[sword-devel] Fast search index options
Jerry Hastings
sword-devel@crosswire.org
Sat, 02 Sep 2000 22:55:41 -0700
At 10:51 AM 9/2/2000 +0200, Nathan wrote:
>On 29th August 2000, Joe wrote:
> >DistinctPassage - a simple list of verses.
> >RangedPassage - stores a list of verse pairs (start and end)
> >BitwisePassage - stores a 31k long bitmap. One bit per verse
>
>I did some quick tests this morning on the 3 options.
>The bitmaps have fixed size (3888 bytes)

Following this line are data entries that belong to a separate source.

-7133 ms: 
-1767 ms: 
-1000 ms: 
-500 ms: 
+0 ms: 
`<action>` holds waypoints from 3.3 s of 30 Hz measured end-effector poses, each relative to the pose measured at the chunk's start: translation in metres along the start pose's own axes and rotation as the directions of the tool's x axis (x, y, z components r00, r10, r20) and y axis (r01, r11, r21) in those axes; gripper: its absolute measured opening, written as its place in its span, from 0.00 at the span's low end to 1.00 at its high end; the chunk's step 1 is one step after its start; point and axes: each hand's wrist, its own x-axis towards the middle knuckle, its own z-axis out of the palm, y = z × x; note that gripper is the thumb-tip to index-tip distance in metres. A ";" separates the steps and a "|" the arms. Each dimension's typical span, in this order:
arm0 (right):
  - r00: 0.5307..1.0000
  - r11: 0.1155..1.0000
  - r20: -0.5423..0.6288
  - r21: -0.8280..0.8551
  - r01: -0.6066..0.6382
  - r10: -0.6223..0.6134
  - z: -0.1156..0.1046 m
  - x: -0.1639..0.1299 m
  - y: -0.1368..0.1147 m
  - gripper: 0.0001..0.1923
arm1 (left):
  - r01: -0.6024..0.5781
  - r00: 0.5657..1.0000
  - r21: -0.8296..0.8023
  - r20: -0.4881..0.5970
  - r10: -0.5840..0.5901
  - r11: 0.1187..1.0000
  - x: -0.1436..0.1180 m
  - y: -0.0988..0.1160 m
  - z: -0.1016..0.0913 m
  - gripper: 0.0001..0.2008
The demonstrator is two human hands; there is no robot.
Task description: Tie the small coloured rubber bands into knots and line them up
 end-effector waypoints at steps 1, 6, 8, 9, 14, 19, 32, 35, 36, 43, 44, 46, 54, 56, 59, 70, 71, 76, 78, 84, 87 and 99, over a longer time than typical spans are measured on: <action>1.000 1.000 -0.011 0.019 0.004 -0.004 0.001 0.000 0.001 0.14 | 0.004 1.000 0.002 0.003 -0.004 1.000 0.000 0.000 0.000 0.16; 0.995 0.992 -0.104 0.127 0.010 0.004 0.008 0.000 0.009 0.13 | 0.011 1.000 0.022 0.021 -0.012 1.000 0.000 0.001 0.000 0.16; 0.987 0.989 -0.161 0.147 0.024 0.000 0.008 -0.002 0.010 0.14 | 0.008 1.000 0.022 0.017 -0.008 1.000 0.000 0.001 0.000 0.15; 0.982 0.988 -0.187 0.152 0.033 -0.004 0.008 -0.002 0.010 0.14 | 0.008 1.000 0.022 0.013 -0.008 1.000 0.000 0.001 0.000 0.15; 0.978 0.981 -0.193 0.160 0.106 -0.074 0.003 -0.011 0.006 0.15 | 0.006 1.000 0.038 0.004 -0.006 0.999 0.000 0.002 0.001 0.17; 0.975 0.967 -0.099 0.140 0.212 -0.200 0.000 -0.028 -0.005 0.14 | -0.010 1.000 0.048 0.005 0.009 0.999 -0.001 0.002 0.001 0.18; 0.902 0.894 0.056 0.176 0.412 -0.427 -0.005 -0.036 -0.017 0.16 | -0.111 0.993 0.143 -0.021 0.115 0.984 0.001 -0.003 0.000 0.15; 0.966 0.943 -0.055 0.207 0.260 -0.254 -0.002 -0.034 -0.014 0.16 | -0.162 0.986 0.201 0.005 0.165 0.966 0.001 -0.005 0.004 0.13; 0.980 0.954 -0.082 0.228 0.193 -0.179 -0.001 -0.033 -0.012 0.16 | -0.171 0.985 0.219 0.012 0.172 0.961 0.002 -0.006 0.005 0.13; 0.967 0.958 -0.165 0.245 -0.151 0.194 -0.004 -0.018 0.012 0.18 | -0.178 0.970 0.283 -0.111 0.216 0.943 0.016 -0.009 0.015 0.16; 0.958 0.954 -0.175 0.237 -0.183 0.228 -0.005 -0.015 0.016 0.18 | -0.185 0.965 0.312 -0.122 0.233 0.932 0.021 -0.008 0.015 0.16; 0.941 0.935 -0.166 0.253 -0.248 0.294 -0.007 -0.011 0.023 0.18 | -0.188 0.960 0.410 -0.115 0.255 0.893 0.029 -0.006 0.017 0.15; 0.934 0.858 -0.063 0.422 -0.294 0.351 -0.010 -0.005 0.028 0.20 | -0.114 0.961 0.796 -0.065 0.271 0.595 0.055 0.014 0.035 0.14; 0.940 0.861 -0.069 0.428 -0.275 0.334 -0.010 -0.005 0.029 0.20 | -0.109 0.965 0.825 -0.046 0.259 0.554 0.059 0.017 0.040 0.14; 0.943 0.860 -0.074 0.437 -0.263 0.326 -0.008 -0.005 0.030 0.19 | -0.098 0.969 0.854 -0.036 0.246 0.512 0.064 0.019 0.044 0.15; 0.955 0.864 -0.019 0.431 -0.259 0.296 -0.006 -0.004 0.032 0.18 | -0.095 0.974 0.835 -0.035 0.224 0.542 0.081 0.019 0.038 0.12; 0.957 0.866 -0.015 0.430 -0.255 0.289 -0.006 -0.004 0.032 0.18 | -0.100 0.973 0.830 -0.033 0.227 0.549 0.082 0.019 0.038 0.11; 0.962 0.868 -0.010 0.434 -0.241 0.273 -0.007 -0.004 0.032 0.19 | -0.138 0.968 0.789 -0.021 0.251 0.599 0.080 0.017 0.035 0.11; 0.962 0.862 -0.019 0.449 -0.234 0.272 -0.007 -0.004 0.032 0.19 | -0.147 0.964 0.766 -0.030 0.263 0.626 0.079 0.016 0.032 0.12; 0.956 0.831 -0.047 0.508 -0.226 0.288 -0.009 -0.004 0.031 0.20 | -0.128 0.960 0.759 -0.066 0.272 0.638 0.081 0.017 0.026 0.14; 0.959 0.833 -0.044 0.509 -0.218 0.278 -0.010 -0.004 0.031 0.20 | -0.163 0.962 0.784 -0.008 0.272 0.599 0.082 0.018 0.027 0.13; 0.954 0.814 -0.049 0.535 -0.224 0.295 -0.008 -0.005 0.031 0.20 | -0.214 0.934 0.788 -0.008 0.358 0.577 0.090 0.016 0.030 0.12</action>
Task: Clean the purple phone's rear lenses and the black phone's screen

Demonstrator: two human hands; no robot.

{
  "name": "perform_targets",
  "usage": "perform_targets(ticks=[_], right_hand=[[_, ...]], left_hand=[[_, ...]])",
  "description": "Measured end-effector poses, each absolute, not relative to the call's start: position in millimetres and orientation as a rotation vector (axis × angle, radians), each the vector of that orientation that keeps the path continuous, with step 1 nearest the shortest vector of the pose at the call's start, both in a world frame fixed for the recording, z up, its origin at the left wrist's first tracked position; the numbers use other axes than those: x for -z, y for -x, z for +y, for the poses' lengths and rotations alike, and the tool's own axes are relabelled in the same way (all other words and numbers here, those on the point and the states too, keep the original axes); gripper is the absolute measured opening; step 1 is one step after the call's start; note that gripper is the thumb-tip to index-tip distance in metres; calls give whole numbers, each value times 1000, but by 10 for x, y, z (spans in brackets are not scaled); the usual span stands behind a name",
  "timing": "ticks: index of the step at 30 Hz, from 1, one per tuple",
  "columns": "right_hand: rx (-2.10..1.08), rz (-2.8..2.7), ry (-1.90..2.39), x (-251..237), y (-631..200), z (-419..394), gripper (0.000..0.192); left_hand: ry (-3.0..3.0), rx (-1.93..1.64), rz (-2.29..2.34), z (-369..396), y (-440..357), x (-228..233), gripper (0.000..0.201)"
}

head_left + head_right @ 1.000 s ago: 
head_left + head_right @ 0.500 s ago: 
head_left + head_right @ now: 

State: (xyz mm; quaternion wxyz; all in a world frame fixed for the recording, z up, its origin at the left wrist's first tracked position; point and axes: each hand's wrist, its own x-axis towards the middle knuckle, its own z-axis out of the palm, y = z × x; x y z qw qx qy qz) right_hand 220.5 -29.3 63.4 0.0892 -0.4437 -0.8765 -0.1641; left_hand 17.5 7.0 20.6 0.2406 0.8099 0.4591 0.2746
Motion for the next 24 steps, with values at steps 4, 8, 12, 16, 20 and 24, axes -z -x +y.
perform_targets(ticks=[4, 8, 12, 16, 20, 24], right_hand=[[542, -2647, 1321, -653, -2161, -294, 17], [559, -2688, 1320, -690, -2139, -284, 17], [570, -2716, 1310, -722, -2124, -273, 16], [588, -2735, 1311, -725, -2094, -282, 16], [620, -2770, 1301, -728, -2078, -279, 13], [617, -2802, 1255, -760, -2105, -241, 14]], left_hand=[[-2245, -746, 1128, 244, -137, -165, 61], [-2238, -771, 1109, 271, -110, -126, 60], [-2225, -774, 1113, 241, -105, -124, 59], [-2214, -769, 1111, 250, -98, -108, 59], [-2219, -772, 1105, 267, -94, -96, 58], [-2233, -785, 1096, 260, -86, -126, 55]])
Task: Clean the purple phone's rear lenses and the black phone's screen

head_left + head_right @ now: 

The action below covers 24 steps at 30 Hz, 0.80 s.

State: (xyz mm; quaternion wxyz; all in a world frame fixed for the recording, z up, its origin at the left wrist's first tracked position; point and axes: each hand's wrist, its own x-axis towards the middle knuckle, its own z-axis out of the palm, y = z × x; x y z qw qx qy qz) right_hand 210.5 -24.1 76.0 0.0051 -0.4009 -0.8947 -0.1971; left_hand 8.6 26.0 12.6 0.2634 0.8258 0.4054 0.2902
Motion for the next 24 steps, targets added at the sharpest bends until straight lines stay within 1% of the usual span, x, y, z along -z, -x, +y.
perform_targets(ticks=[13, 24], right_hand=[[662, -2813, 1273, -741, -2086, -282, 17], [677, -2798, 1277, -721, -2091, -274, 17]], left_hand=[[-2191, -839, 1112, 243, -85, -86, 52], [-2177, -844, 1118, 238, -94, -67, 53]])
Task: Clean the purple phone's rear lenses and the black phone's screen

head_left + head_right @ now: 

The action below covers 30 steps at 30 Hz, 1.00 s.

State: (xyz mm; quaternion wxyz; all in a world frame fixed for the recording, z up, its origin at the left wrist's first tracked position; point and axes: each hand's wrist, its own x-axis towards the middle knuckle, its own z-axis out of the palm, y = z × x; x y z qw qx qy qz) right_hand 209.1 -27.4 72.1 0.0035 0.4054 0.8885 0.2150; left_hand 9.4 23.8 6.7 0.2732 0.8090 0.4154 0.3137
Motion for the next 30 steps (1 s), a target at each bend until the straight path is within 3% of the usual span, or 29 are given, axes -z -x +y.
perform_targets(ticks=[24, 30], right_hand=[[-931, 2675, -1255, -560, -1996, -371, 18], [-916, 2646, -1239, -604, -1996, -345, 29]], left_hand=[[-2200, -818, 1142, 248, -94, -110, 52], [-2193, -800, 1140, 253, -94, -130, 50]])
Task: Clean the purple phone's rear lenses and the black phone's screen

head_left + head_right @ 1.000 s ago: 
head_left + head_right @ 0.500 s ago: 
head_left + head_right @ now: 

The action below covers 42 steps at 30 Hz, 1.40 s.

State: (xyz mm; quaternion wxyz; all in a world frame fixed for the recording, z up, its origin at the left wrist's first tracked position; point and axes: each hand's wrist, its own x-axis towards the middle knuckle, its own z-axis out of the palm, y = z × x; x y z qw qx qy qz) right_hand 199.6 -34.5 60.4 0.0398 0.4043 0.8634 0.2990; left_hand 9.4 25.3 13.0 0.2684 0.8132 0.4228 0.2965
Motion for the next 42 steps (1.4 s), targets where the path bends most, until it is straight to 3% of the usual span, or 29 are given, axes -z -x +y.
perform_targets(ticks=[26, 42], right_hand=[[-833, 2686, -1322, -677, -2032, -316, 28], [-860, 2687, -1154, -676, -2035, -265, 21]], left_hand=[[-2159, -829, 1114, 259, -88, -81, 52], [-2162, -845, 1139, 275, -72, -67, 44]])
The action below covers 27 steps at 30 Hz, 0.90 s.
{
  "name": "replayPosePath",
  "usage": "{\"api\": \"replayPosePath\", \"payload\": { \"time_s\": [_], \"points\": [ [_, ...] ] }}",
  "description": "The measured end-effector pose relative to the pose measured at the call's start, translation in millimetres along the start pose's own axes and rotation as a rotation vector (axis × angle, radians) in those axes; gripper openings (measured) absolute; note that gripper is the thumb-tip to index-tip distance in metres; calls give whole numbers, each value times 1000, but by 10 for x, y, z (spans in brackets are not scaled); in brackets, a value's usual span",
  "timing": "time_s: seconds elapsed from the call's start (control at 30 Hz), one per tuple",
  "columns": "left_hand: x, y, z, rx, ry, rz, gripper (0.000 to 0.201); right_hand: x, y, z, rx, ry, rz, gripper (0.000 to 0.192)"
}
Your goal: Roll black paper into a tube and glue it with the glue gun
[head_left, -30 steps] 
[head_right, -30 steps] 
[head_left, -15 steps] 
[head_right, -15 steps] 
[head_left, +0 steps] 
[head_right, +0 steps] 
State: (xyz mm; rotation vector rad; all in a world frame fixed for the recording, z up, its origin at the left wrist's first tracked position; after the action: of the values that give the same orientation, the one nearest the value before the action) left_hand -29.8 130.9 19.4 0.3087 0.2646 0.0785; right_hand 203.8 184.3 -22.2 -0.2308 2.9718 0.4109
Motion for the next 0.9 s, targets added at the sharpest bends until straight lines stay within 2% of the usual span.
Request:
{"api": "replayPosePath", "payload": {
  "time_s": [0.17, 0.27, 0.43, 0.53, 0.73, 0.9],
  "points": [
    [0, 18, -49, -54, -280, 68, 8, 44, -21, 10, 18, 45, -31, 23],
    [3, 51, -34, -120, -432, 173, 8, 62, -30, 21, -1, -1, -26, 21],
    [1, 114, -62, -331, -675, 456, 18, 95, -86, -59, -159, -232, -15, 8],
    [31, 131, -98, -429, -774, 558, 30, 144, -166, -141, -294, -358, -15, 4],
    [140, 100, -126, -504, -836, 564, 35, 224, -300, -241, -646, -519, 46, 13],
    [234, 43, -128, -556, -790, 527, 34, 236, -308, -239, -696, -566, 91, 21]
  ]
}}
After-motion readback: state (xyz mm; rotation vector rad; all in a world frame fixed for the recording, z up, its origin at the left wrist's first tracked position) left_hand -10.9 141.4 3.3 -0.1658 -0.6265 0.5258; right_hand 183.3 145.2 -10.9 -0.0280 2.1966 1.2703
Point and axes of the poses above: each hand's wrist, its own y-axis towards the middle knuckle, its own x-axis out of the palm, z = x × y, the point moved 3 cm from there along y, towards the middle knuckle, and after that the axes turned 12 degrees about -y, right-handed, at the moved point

>The first 2 options depend on how many times the word occurs
>in the Bible.
Here are three more methods to try. Consider the bit map divided into
records, of say 32, 16, or 8 bits each.
1) Record a list of non-zero bit map records for a word. The list would
have 6 byte records of two fields. One to store a 32 bit record from the
bit map and the other, an integer to store the bit map record
number. This may be good for words like "Micaiah" which is in 18 verses,
but only two chapters. Depending on where the record boundaries fall this
may reduce to a two record list.
2) Similar to 1, but instead of the second field being a record number,
the second record indicates a number of blank records following the
non-zero record. Sort of a RLE compression. This second field could be 8
or16 bits for all records in the list depending on the largest break
between verses with the word.
3) Split the bit map into bytes. If the first byte is non-zero, count the
number of bytes to the first zero byte, but not more than 128 bytes. Add
128 to the count and save as the first byte of a file, followed by the
counted non-zero bytes. If the first byte was zero, count the number of
bytes until a non-zero byte, but not more than 128 bytes. Save the count as
the first byte of a file, but do not save the zero bytes. Start again at
the first byte after the bytes counted above and keep repeating. For some
words, like "the", NOT the bit map first--flip 1s and 0s.
These methods should allow for quick rebuilding of the bit maps and for
reproducing just a section of a bit map for ORing with another bit map.
Jerry